== Problem to solve ==
Copy the lines below exactly, starting at the one with "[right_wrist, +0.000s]" and ending at the one with "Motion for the", and leave out any picture.

Start of Exercise data

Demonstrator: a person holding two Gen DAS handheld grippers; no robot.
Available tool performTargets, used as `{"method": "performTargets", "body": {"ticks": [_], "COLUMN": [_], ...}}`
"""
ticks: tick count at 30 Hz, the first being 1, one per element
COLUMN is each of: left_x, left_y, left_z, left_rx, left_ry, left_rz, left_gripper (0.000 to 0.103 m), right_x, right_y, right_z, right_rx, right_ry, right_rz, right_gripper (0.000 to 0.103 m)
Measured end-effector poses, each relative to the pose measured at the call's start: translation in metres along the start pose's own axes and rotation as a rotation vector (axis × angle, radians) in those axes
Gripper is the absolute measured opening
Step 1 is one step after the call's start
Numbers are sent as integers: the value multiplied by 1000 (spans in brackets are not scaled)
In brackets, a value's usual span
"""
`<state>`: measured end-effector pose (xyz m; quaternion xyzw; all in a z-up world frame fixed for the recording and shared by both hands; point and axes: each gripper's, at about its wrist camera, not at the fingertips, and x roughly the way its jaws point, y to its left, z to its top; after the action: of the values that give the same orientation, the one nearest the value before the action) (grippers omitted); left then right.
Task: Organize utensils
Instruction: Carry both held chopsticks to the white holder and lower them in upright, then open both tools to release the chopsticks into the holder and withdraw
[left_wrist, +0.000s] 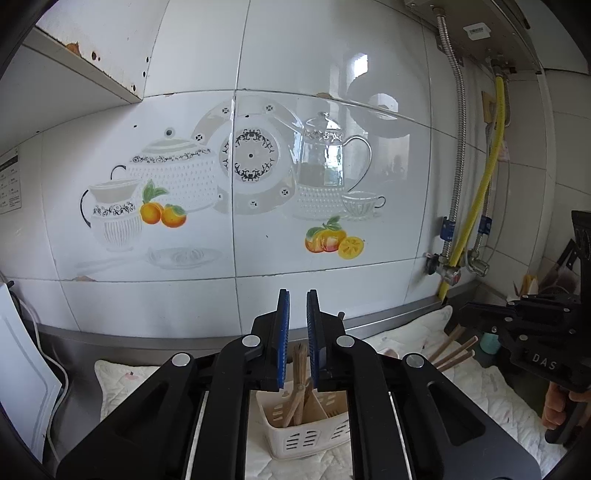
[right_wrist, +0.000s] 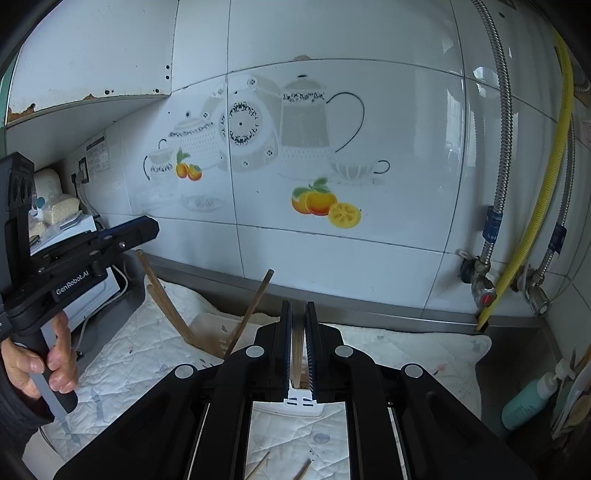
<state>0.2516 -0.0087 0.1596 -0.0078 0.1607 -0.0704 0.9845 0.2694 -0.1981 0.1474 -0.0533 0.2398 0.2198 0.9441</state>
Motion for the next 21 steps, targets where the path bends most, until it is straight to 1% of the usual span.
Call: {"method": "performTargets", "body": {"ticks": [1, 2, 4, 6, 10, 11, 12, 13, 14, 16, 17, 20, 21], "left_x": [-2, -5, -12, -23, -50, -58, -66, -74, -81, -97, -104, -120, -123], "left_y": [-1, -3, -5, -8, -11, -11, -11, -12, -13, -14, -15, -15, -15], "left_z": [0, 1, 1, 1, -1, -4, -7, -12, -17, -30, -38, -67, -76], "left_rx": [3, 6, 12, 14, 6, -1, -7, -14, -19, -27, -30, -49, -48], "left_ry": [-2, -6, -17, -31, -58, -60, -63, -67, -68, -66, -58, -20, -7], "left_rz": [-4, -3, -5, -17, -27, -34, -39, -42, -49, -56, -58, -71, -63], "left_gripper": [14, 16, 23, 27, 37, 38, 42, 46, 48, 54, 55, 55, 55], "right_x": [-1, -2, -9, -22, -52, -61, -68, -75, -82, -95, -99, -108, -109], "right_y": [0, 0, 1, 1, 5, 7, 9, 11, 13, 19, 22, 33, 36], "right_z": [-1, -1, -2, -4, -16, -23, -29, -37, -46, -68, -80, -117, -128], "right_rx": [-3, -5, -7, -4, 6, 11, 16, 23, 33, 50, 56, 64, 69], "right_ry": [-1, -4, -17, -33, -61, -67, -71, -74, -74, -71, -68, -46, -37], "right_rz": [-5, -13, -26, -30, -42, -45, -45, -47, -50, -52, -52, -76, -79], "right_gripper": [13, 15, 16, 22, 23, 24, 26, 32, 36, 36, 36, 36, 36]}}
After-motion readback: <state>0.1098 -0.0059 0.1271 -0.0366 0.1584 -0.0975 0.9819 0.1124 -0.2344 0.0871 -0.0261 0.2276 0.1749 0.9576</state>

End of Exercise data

== Response to the task ==
[right_wrist, +0.000s] 
<state>0.2516 -0.0087 0.1596 -0.0078 0.1607 -0.0704 0.9845 0.2694 -0.1981 0.1474 -0.0533 0.2398 0.2198 0.9441</state>
Motion for the next 21 steps, targets where the path bends most, until it is straight to 1% of the usual span.

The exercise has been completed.